From the material below, copy each line that holds the word "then".

── SUPPLIED RECORDS

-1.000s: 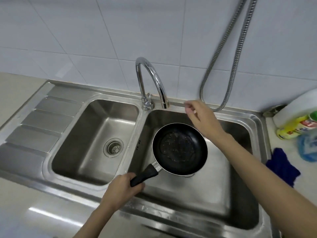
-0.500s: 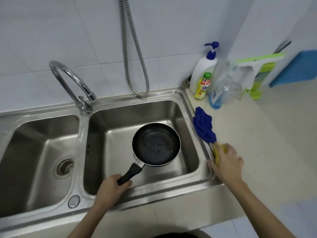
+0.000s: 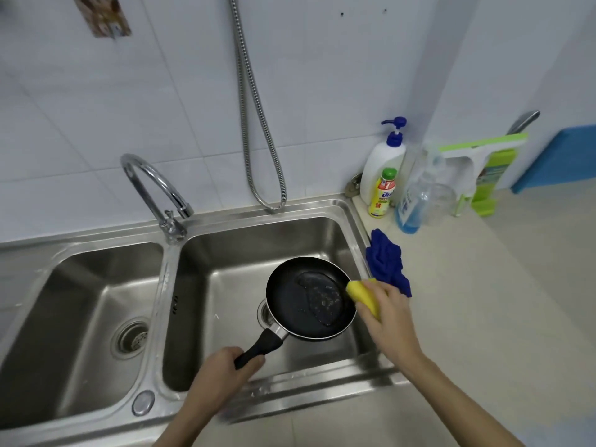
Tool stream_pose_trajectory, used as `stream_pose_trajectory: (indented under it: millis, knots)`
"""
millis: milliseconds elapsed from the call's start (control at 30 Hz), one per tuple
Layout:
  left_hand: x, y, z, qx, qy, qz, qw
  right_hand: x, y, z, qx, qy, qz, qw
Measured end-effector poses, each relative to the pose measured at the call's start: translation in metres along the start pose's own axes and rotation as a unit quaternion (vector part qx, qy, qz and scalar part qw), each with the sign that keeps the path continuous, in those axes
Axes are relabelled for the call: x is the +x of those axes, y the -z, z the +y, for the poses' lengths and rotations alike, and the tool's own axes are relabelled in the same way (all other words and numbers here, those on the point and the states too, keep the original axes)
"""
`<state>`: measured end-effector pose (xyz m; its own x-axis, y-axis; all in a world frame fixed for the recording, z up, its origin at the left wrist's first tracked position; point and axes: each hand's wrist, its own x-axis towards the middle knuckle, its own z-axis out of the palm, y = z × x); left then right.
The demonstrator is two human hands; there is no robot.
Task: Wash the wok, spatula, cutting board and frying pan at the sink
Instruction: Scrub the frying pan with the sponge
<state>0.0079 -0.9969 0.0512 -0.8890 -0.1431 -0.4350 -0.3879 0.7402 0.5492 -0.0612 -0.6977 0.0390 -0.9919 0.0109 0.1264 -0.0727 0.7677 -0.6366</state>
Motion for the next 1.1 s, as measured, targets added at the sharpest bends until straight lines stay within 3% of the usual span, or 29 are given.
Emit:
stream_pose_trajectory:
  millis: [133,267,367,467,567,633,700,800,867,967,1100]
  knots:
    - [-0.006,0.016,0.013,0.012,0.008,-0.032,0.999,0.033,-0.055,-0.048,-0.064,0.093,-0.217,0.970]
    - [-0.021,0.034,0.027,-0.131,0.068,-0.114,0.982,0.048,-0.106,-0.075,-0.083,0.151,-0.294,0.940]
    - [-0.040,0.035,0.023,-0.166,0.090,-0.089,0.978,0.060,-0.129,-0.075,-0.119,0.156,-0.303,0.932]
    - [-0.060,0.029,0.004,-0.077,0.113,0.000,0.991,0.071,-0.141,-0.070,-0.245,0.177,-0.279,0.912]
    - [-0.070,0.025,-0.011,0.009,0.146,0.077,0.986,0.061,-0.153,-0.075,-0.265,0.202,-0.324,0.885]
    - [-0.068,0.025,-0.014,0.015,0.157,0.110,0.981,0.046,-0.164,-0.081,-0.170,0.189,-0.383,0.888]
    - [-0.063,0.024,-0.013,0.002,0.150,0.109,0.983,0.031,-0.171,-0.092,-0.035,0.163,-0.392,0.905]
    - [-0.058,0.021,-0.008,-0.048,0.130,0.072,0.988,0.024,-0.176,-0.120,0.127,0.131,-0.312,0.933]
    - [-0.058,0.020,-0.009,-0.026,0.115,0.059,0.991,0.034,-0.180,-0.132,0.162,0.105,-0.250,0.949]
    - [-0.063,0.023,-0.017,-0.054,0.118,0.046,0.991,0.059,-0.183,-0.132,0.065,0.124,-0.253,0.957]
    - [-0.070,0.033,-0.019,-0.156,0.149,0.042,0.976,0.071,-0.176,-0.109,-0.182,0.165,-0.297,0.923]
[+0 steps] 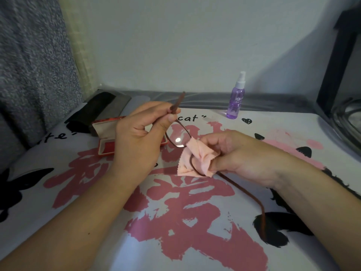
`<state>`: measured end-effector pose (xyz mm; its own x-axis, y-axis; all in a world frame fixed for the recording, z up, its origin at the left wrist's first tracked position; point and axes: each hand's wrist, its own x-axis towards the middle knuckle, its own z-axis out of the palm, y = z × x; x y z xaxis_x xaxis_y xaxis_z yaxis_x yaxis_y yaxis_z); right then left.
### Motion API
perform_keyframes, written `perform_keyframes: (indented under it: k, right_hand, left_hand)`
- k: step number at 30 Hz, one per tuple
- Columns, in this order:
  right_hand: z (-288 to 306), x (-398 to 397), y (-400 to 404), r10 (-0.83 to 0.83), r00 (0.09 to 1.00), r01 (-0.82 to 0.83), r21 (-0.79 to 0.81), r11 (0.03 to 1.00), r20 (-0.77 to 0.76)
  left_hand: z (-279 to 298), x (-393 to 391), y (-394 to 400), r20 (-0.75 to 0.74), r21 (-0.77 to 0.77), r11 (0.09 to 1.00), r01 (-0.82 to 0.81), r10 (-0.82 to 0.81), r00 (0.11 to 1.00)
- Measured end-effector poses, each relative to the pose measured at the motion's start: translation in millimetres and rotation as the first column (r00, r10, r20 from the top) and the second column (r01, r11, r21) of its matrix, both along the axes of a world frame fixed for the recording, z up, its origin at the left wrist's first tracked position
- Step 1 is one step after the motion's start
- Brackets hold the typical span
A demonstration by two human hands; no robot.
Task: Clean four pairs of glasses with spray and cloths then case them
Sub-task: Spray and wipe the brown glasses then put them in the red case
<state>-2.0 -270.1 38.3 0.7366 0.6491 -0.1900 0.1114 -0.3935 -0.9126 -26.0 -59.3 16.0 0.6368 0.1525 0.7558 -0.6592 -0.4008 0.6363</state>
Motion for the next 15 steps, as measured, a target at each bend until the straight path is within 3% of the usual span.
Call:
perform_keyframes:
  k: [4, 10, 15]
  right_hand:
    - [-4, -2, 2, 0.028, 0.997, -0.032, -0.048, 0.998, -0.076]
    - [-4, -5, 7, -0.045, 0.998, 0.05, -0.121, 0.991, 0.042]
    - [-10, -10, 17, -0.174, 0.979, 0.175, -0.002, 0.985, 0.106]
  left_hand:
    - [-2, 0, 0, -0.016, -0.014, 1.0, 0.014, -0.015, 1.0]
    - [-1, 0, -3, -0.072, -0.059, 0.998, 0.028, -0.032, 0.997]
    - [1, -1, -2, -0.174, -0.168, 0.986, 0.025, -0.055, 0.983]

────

REPLY TO THE EXERCISE
`<state>`: measured end-effector pose (xyz m; its own x-axis, y-axis; all in a world frame fixed for the recording, z up, its origin at the left wrist's first tracked position; point and axes: each hand's wrist, its own x-axis towards the middle knuckle, its own z-axis out of the palm, y = z × x); left then right.
`<state>`: measured end-effector pose (xyz mm; its own x-axis, y-axis; all in a world frame fixed for the recording, z up, its origin at the left wrist's first tracked position; point and axes: each hand's wrist, its own x-axis towards the middle knuckle, its own z-axis out of the palm, y = z × x; x y z xaxis_x xaxis_y xaxis_z yaxis_x yaxis_y yaxis_z); right then left.
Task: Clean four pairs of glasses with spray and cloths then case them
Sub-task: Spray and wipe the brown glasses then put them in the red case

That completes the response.